Smiles all around. The racial divide is shallower here, in general. Race aside entirely, people at the university just don't say "hi" to each other like that. Why don't we? Fear? Fear of what? We stop over in nearby Deutschtown. I'm buying a hoagie from a Pakistani man while he chats up Asdaq. Behind me is an old Italian woman - you can tell she's in here all the time. A young black man and the short-pink-haired woman at the deli counter are bickering playfully. Outside, I hear drug sales being brokered. Later, the young black man leaves the store as I'm walking for a trashcan and I obstruct his path. He mumbles under his breath about how I was in his way, but for some reason I felt love resonating off him, like it was more advice than scold. I felt like I had just stumbled into a living organism. Everything in this neighborhood fit together like clockwork. I felt like I was home, but I felt alien at the same time. Above all else people were encouraged to be themselves here, whoever that self may be.
The cornerstone of LSD is its attention to detail. Inferences, contexts, raw observations... these all blend into some kind of magical pool of information that can be tapped into at any time... manipulated, observed, appreciated. Connections are made. Lasting change is felt. Neurons that fire together, wire together. Anybody who values thought at all should take this drug at some point.

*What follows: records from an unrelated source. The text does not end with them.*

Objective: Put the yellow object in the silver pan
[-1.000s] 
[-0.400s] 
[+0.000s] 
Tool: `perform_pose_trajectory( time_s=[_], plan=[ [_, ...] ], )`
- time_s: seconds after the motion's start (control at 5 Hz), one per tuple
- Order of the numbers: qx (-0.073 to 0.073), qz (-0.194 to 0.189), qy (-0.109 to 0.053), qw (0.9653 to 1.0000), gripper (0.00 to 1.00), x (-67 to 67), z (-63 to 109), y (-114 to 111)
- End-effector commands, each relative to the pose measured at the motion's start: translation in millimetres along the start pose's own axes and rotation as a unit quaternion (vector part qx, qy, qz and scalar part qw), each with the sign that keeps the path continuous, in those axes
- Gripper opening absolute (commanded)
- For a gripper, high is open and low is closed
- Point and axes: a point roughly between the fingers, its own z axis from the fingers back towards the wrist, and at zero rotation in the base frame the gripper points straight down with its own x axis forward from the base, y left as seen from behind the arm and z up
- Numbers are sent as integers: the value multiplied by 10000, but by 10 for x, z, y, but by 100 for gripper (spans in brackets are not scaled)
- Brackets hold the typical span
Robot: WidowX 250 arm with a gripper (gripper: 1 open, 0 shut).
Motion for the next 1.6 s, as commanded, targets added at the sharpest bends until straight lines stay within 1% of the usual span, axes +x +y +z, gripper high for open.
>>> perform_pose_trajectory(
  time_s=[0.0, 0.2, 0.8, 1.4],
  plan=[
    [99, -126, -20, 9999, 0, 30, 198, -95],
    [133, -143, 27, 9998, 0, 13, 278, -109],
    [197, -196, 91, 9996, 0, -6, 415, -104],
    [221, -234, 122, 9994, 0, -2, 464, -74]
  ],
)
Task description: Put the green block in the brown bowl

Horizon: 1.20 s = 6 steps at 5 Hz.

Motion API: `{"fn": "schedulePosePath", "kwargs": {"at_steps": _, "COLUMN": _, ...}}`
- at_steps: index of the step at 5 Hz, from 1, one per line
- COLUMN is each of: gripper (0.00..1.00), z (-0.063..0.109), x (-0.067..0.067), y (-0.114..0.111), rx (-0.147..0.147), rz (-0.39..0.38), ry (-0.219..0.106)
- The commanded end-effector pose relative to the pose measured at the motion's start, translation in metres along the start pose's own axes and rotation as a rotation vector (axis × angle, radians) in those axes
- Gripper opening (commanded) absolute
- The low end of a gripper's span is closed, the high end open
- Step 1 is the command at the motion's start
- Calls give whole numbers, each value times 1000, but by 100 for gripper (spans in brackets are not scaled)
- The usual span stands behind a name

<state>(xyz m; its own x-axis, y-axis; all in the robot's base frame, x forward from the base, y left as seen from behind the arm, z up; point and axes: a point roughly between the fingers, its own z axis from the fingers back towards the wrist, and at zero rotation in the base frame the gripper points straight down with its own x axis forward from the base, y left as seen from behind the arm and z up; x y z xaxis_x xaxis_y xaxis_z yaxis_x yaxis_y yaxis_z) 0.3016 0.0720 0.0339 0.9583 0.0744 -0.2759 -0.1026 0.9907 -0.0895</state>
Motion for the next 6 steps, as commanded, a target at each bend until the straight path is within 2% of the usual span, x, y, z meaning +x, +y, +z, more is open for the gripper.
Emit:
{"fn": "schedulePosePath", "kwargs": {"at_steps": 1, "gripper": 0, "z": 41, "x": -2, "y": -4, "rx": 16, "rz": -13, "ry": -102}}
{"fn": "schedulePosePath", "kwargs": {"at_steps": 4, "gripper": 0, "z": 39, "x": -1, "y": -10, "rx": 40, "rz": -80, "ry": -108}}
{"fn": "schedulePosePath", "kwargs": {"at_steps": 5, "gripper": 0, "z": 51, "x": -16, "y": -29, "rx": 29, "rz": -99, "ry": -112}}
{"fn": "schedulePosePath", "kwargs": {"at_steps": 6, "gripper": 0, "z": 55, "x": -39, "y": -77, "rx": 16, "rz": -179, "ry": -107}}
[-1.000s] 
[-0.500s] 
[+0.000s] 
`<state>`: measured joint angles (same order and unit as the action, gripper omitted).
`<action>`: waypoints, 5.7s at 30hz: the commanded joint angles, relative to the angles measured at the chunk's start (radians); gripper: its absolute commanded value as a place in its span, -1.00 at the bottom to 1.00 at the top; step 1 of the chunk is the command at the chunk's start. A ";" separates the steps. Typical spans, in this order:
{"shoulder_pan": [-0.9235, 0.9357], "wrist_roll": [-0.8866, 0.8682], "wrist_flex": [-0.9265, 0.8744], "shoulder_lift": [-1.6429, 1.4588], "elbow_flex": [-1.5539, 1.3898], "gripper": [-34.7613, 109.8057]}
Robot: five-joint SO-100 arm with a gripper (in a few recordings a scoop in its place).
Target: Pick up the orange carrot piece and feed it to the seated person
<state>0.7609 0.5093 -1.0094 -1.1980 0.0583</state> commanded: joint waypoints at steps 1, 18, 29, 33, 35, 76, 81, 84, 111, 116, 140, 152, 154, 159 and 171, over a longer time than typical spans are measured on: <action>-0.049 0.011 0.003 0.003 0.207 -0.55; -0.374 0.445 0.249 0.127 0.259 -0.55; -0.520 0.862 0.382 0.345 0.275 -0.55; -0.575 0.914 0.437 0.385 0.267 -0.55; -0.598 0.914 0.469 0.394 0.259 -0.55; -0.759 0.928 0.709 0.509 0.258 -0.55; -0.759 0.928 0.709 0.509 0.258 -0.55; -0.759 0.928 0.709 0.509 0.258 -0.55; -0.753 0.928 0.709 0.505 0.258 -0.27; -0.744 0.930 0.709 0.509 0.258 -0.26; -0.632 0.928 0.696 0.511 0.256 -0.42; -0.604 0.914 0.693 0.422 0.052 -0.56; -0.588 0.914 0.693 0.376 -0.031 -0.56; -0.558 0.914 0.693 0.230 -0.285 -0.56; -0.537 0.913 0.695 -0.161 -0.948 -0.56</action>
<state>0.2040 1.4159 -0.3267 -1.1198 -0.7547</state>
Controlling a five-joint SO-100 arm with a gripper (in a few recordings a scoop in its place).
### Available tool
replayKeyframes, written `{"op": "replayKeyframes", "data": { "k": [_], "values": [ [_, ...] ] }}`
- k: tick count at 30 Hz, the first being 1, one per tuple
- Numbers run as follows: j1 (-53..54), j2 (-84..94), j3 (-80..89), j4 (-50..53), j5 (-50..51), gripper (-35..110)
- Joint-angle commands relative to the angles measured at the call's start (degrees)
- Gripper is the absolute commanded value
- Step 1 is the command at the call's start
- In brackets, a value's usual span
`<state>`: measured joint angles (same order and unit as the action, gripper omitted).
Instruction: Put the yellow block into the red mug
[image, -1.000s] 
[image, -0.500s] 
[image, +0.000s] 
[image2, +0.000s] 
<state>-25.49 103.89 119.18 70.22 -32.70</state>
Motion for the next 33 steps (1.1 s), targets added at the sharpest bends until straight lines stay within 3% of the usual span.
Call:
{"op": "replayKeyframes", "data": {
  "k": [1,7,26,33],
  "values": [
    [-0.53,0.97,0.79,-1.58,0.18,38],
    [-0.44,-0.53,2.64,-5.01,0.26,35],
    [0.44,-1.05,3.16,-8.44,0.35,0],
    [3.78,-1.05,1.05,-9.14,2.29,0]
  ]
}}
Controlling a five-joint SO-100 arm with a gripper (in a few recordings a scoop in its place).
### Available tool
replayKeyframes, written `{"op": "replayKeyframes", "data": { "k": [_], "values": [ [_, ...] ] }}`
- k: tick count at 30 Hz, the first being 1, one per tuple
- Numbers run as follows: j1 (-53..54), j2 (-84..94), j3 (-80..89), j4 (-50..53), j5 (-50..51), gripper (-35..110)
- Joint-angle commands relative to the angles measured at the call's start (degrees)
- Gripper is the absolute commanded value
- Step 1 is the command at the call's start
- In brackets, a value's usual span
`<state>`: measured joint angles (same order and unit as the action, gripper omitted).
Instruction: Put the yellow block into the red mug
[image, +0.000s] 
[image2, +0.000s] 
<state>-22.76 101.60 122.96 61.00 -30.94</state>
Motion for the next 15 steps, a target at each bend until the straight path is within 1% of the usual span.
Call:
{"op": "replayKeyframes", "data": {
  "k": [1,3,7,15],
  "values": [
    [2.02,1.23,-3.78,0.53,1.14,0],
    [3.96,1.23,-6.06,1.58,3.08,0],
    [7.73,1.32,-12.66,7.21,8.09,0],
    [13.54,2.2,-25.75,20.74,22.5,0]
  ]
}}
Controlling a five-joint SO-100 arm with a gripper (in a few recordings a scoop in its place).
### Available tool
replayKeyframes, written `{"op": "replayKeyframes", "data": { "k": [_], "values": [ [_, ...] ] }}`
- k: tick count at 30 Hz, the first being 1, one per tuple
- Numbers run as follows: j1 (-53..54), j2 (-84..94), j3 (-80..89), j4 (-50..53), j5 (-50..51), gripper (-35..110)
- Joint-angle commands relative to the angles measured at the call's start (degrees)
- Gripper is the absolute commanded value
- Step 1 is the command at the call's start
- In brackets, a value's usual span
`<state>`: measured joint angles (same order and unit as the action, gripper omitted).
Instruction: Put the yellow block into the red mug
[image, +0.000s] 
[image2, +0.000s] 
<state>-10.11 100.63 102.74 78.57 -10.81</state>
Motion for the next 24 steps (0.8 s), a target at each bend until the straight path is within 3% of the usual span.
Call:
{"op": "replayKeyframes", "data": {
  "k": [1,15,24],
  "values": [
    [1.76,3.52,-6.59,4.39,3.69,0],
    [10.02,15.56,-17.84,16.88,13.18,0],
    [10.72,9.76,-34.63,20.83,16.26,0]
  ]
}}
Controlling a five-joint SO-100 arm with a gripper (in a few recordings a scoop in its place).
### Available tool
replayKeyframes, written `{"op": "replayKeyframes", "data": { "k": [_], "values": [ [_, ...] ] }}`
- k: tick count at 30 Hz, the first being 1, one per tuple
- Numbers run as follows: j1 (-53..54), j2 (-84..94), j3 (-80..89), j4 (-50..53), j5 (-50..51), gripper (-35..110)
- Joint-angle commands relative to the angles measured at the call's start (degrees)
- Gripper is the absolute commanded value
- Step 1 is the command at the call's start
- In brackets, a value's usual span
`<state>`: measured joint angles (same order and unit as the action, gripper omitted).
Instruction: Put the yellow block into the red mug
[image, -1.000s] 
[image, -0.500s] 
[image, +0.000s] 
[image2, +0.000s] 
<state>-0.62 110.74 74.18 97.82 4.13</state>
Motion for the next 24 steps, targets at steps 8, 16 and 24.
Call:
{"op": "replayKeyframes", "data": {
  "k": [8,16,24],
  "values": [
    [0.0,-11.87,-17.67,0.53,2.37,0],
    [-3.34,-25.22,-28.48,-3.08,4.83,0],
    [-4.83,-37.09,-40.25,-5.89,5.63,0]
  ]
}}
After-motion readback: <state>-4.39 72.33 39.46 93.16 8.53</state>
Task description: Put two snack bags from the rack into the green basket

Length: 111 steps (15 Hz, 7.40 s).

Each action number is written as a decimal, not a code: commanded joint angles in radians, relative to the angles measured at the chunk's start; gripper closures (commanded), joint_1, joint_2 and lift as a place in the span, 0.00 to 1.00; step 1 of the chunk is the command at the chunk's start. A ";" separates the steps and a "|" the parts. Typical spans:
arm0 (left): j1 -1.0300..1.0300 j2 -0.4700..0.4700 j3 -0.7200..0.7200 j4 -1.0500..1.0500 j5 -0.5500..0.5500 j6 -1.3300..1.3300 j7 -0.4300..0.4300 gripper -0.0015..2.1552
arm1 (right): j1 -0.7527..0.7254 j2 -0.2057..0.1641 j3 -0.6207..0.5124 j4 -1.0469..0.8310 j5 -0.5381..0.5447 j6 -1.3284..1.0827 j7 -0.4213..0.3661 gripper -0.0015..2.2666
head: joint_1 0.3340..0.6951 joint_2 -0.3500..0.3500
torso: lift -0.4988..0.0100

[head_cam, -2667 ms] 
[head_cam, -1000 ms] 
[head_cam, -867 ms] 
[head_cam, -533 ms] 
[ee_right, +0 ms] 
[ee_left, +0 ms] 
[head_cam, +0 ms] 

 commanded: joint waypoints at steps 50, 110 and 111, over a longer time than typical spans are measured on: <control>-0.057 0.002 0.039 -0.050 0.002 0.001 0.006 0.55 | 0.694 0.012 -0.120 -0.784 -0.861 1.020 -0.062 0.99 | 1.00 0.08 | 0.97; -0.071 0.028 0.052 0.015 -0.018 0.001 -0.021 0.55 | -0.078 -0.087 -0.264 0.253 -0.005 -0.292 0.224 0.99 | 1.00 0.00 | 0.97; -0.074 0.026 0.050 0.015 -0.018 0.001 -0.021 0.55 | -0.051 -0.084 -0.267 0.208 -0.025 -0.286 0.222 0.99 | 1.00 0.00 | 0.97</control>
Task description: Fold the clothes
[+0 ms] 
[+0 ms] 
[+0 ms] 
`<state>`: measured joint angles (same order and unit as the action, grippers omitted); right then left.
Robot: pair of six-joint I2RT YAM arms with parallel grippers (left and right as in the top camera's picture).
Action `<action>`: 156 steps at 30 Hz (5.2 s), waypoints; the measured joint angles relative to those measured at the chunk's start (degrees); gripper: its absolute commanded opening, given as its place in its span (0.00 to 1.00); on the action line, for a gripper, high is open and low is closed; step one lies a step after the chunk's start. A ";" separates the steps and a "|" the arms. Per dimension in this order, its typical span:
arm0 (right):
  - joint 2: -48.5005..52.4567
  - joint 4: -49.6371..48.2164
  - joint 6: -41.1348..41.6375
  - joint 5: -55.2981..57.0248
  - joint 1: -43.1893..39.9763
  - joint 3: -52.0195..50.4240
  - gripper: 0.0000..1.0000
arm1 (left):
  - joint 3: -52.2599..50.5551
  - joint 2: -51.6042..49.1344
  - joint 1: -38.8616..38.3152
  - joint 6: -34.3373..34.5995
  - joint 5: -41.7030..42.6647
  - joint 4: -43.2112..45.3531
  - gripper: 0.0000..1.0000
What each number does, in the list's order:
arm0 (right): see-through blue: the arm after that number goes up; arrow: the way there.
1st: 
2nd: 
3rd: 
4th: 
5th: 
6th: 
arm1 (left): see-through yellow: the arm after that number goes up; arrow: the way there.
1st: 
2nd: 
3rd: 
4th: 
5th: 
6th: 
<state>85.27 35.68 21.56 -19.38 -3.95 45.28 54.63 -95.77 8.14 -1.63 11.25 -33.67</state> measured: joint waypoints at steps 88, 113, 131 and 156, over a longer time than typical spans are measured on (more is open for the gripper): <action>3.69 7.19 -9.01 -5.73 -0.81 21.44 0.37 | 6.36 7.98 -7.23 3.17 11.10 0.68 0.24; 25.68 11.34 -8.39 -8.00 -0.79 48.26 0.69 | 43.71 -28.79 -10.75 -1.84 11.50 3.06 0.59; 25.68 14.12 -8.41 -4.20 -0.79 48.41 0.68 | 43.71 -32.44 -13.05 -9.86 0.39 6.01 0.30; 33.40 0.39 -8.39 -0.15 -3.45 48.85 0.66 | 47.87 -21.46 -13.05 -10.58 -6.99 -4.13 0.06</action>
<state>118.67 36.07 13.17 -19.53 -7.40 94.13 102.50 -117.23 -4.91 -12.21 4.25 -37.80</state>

I tripped earlier this week on 4-Aco-DMT, and I mentioned in my report that by half-dosing it I undershot all of the insightful effects and only got the physical/visual. By half-dosing LSD, I found that even at low doses it brings about its unique brand of introspection. The dose I took was ideal for a day out on the town appreciating my surroundings - not visually or physically cumbersome, but just what the doctor ordered for a rich and satisfying yet completely navigable headspace. I've had some intense LSD experiences in the past, but I've found that the more often I take it the more I gravitate towards low and medium doses (1 hit of these Mayans is a great level, for instance). I think the fact that it only takes 75 to 100 micrograms or so to get that headspace is the reason behind this. Anything more and we're just increasing visuals/euphoria/bodyload and the novel but sometimes annoying "thought-loops", and honestly there are other drugs I'd rather take to get those effects (like 2C-B, visually). LSD is sophisticated, and her true beauty lies in her nuances. This is not to say its not fun and valuable to get totally blasted into outer space by Lucy from time to time, but I think its true therapeutic value lies in its low doses. And I guess that's the point of this report - slow down and really appreciate your acid from time to time. You won't regret it.